Three children pushes you very likely into a 3 cabin boat. That pushes you into a 40+ foot boat. Unless you are swimming in money, that means you will likely be looking at a production boat - Catalina, Bene, Jeauneau, Hunter. The exception would be a Catamaran. That would give you the space you need, but that comes with considerable tradeoffs too - the least of which is not cost.

I have a Catalina 400 (as you may well have figured out). It does offer a 3 cabin model, but I am not blown away by the layout. The better layout would be a Catalina 42 three cabin. I guess if the kids were really used to sleeping together, and you got a two cabin, you could put them into queen aft berth and you and the misses take the V berth. I am just trying to figure out how you are going to arrage the sleeping arrangements. A Quarter berth is probably the equivalent of between a full and single sized bed. Can you stick three girls in there and would they be happy?

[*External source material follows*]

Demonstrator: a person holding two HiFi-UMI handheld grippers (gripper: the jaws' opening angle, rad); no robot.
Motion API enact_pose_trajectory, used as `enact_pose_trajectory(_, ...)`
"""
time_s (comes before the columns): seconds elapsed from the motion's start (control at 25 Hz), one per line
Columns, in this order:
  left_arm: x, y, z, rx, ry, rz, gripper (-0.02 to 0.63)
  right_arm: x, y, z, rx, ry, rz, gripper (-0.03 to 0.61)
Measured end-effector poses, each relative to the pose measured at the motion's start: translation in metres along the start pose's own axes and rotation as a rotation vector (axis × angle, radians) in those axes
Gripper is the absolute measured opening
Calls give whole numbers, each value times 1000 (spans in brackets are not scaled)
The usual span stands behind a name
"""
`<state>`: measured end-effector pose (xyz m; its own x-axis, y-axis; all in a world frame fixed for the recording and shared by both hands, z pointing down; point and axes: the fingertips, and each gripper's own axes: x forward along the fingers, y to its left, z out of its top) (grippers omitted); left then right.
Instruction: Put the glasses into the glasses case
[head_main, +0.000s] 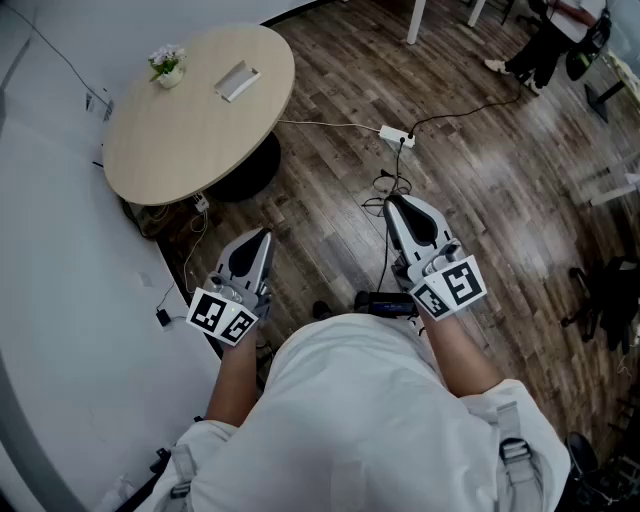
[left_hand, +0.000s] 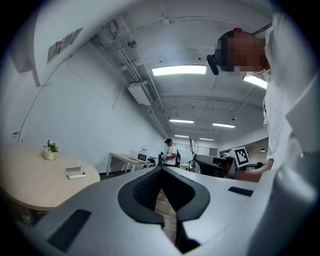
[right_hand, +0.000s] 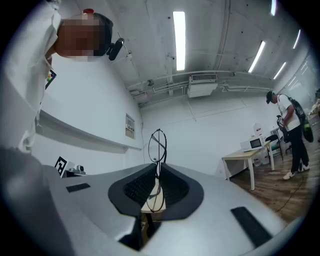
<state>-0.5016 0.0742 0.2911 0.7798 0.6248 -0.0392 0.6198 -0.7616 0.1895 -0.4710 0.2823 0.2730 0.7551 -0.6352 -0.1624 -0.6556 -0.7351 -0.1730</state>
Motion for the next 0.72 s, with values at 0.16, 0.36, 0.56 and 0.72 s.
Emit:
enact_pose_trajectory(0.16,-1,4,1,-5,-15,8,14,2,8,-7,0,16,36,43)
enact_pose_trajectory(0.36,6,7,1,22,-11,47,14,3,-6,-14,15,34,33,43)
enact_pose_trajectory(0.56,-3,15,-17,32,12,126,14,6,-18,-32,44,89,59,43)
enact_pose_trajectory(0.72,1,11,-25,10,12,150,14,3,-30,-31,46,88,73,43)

Another option would be to have one of the kids (probably the oldest) sleep in the salon while two slept in the quarter and you and the wife took the V. Only you can say if that would be practical for your family. It would be difficult for mine as my wife and I generally stay up later than the kids, and often get up earlier.

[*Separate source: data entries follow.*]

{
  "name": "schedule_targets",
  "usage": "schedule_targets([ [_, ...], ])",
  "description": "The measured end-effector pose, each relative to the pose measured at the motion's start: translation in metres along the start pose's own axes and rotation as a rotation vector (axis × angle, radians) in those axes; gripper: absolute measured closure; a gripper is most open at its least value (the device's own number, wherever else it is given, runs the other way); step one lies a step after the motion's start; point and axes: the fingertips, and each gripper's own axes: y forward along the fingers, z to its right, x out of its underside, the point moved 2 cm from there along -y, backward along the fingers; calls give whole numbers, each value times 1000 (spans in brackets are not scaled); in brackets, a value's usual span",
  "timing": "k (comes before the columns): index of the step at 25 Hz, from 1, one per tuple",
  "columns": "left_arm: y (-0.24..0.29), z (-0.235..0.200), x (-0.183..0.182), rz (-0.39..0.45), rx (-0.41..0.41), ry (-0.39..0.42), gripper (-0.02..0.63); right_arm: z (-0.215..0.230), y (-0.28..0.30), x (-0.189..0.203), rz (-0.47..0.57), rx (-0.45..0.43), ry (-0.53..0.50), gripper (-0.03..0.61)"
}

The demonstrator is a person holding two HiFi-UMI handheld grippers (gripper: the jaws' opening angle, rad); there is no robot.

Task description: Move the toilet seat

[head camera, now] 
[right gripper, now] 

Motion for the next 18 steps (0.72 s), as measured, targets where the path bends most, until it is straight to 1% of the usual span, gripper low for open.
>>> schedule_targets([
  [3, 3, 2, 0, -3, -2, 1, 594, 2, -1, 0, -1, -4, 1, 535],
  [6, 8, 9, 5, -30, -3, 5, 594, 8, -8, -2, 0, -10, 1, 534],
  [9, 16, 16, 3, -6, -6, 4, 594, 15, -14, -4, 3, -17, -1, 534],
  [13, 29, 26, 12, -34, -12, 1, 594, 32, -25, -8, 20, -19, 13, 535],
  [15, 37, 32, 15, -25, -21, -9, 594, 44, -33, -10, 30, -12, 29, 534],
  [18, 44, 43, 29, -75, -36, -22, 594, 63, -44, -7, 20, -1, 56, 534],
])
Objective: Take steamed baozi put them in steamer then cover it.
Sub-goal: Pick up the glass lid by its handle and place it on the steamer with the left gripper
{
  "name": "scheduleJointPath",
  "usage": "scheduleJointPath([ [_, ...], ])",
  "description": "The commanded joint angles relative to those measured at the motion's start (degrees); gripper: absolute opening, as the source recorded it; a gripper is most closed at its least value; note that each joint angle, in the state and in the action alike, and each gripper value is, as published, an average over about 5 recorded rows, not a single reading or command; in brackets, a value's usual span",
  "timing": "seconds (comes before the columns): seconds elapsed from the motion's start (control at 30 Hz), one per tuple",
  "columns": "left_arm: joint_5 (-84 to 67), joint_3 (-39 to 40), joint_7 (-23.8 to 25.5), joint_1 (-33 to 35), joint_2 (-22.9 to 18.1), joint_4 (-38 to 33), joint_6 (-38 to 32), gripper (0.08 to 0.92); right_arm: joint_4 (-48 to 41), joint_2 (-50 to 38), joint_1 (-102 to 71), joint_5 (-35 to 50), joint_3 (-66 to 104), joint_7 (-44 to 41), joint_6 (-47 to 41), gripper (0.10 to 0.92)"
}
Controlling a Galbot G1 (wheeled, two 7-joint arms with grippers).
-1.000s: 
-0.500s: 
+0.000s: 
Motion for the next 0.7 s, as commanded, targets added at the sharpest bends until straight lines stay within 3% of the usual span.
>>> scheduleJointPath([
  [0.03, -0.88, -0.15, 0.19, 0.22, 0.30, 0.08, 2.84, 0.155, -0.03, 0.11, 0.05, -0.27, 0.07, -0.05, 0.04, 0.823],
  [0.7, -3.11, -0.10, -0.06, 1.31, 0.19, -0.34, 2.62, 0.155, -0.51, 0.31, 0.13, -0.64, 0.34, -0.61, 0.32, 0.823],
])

A 38+ foot production boat from Catalina, Bene, or Jeaunea would have no problem in your cruising grounds. They are there currently and have mad emuch larger ventures. They do have tradeoffs. Other boats of consideration might be something like a Passport 40 or a Tayana 42. My parents own a Tayana 42. I like the boat and it would serve you well - but you would HAVE to put one child in the salon.

If I was in your shoes, and I had to pick a baot and was focused on going cruising, I would probably get a two cabin boat. I would put the kids in the queen berth aft where they could all have a bed and as much room as possible (under the circumstances). That way you and the wife could sit up at night and get up early. There are a variety of boats that would work for you. I would not choose either J or Sabre. I like the older Benes, some of the Jeauneaus, and certainly the Catalinas. We will take our 400 to those cruising grounds, so I am not telling you to do something I would not do. We also lived aboard on a Catalina 380 which would fit your budget better. The negative (and positive) of the 380 is that it has one head. The 400 and 42 have two heads. The 400 is by far the best performing boat.

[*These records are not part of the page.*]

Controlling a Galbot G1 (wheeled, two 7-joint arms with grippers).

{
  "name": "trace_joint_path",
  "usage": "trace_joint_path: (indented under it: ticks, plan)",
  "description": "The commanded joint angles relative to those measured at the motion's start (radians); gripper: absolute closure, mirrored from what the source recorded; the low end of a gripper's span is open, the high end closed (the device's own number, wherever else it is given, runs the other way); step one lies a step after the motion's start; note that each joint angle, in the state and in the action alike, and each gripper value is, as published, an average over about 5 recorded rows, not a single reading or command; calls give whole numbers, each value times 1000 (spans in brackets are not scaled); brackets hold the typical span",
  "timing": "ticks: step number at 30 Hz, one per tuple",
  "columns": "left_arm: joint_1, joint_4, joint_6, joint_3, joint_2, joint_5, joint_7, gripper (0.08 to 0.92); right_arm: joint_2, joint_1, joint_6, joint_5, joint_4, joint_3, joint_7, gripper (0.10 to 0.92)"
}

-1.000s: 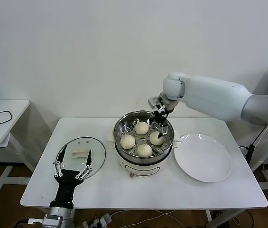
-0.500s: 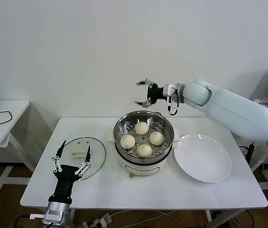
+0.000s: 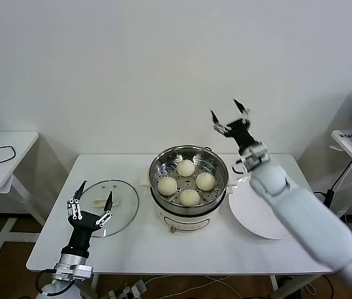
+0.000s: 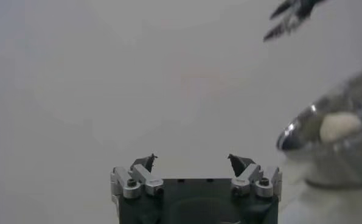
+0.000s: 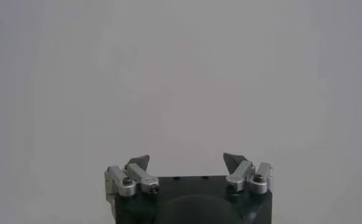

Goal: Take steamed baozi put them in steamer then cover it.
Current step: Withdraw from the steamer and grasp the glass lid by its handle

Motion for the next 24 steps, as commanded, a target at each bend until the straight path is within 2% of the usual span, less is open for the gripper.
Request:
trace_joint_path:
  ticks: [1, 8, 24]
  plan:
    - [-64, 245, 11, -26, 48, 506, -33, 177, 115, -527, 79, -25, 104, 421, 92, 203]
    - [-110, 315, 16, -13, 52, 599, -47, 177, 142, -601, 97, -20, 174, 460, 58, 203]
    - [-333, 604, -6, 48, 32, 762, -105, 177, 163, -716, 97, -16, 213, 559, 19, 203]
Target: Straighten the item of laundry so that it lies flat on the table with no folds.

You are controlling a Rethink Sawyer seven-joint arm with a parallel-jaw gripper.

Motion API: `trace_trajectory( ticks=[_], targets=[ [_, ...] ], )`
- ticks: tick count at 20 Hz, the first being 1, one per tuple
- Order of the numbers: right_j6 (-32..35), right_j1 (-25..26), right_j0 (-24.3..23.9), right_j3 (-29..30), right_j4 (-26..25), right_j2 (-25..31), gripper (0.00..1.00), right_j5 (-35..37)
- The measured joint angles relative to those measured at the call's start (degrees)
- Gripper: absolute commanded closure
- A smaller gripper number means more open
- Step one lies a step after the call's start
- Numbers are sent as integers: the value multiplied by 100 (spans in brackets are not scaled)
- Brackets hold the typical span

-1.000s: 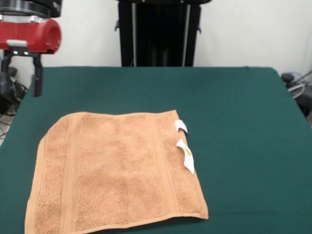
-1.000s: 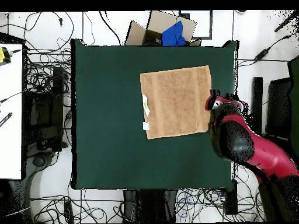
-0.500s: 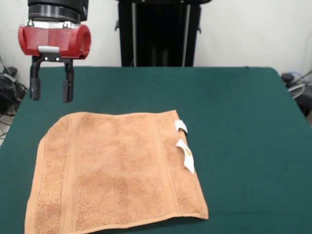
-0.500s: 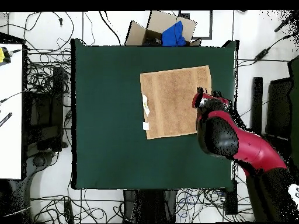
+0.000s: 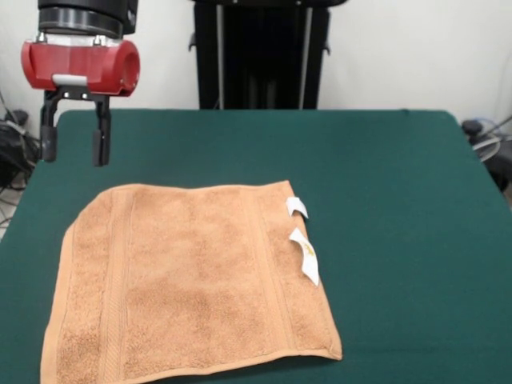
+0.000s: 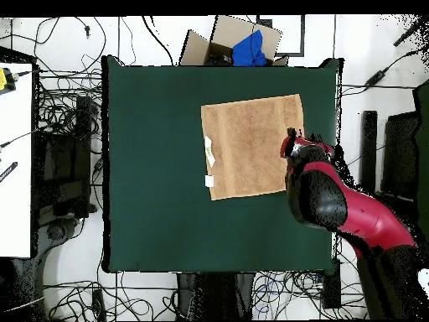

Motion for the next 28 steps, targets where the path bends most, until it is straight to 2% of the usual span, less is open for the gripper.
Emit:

Others know other boats better. Just make sure you really consider the reality of being stuck on 40ish feet (with your kids) and how that will work day-day. You need room - period. They like their toys, they like to spread out, and they like to argue. They need a way and place to get away from each other. Make sure that as you take opinions on this board, you consider whether those that give it do in fact HAVE kids and HAVE done some serious cruising or LA with them. It is TOTALLY different than two consenting adults... I gotta tell ya.

SO, my choices would be: Catalina 400 or Catalina 42 (both MKii). If the money would not work for one of those, I would opt for a Catalina 380 which is built on a Morgan hull and is more like a tank. She does not perform nearly a well - honestly, but does well in a blow which you will get from time/time. I would avoid the typical blue water type boats because of the tighter space, cockpit arrangements, cost, and sleeping arrangements taht are typical of these types of boats. I would also make sure before I set out on this venture that I made SURE I had a pretty good buy-in from the other four members (ALL your girls). You don't want a mutiny at sea!!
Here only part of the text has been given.